The quantized_rest50_mpk.tar.gz file in this folder is the result of the quantization process. You can use this file with the mpk project create command to generate the skeleton of an MPK project. Refer to this article for a detailed explanation of the process.

If you have access to Edgematic, import this file directly into the Edgematic platform to create an application. For more information, refer to the Edgematic documentation.

To learn more about how the resnet50_quant.py script works, continue reading the following sections.

The first step of PTQ is to load an ONNX ResNet50 model into Palette for further processing. The following code snippet demonstrates how to do this.

from afe.apis.loaded_net import load_model
from afe.load.importers.general_importer import onnx_source
from afe.ir.tensor_type import ScalarType

MODEL_PATH = "resnet50_model.onnx"

# Model information
input_name, input_shape, input_type = ("input", (1, 3, 224, 224), ScalarType.float32)
input_shapes_dict = {input_name: input_shape}
input_types_dict = {input_name: input_type}

# Load the ONNX model
importer_params = onnx_source(str(MODEL_PATH), input_shapes_dict, input_types_dict)
loaded_net = load_model(importer_params)

The script defines the model path and input metadata. The variable MODEL_PATH specifies the location of the ONNX model file. The input tensor is identified by the name "input" and is given a shape of (1, 3, 224, 224), representing a batch size of one, three color channels, and an image resolution of 224x224 pixels. The input type is set as ScalarType.float32, indicating that the model expects floating-point values.

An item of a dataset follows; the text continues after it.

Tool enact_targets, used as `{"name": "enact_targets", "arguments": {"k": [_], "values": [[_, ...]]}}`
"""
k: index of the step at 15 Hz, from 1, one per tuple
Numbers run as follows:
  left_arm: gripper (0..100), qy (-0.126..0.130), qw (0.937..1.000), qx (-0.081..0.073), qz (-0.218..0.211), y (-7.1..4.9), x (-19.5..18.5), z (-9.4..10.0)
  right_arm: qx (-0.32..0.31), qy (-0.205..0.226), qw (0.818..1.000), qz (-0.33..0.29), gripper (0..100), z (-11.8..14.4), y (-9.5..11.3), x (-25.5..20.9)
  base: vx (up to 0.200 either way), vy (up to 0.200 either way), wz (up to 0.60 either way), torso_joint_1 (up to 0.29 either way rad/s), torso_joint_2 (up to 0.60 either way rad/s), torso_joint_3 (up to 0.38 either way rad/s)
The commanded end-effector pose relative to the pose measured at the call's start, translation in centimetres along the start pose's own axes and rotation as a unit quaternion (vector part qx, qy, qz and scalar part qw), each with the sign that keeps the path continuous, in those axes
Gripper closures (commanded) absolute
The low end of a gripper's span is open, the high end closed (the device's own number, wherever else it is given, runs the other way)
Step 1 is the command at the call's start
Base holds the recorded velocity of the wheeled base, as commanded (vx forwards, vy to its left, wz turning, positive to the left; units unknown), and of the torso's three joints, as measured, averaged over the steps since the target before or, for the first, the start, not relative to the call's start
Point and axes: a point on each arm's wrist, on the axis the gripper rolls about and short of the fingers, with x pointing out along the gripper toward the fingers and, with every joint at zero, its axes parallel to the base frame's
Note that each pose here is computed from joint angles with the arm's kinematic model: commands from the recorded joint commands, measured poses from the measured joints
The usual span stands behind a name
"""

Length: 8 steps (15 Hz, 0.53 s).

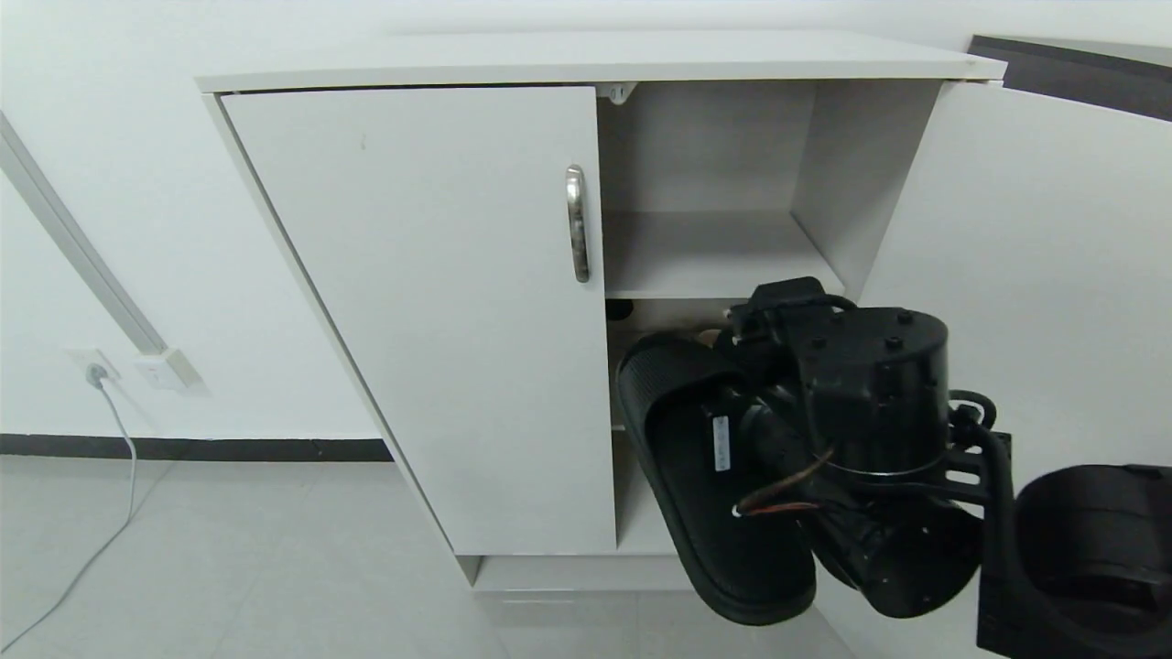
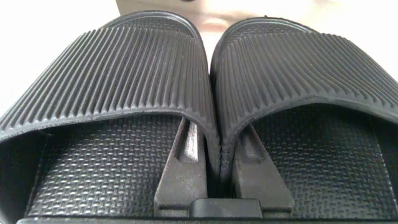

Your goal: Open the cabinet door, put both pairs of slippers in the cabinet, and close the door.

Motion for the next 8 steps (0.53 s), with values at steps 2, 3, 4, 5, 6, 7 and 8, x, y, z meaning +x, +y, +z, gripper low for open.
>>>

A dictionary, input_shapes_dict, maps input names to their respective shapes, while input_types_dict associates input names with their data types. These dictionaries are passed to onnx_source, which creates a description of how to load the model from the ONNX file. The actual model file remains unchanged. The model is later loaded and converted into a format compatible with the SiMa.ai SDK by the load_model function.

Finally, load_model(importer_params) is called to load the prepared model into memory. This step ensures the model is ready for subsequent operations such as quantization, optimization, or inference on SiMa.ai’s MLSoC.